[Bacon by Richard William Church]@TWC D-Link bookBacon CHAPTER V 17/37
At the same time, before this allegation is accepted as conclusive proof of the public satisfaction, it must be remembered that the question of his administration of justice, which was at last to assume such strange proportions, has never been so thoroughly sifted as, to enable us to pronounce upon it, it should be.
The natural tendency of Bacon's mind would undoubtedly be to judge rightly and justly; but the negative argument of the silence at the time of complainants, in days when it was so dangerous to question authority, and when we have so little evidence of what men said at their firesides, is not enough to show that he never failed. But the serious thing is that Bacon subjected himself to two of the most dangerous influences which can act on the mind of a judge--the influence of the most powerful and most formidable man in England, and the influence of presents, in money and other gifts.
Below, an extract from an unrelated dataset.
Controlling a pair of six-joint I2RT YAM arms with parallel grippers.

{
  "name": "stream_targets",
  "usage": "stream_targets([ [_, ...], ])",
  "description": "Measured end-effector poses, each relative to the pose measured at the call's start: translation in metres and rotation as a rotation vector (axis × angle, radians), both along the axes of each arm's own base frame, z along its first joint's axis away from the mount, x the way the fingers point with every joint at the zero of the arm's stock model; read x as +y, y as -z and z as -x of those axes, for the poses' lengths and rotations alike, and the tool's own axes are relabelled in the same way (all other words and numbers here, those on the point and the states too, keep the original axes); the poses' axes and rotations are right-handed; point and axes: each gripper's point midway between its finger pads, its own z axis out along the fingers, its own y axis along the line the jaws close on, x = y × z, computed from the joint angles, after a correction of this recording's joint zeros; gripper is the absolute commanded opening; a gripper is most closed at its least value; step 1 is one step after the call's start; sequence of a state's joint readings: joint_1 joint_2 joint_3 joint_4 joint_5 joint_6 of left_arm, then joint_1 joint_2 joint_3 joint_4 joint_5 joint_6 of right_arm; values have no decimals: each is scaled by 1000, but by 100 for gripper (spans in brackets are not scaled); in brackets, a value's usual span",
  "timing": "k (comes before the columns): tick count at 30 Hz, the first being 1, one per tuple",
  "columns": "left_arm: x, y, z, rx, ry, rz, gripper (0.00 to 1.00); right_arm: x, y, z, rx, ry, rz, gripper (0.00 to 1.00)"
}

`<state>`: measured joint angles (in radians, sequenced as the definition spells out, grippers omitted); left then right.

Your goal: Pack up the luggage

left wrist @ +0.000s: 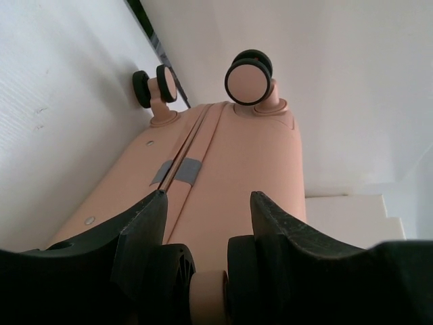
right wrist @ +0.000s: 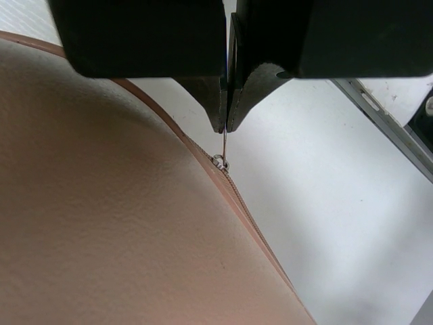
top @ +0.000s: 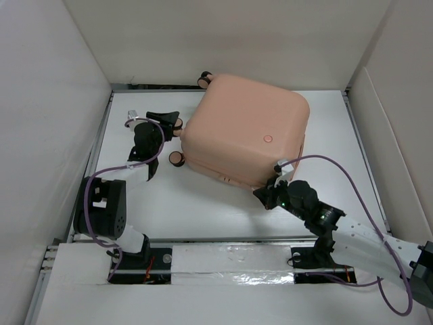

From first to last he allowed Buckingham, whom no man, as Bacon soon found, could displease except at his own peril, to write letters to him on behalf of suitors whose causes were before him; and he allowed suitors, not often while the cause was pending, but sometimes even then, to send him directly, or through his servants, large sums of money.
Both these things are explained.
It would have been characteristic of Bacon to be confident that he could defy temptation: these habits were the fashion of the time, and everybody took them for granted; Buckingham never asked his good offices beyond what Bacon thought just and right, and asked them rather for the sake of expedition than to influence his judgment.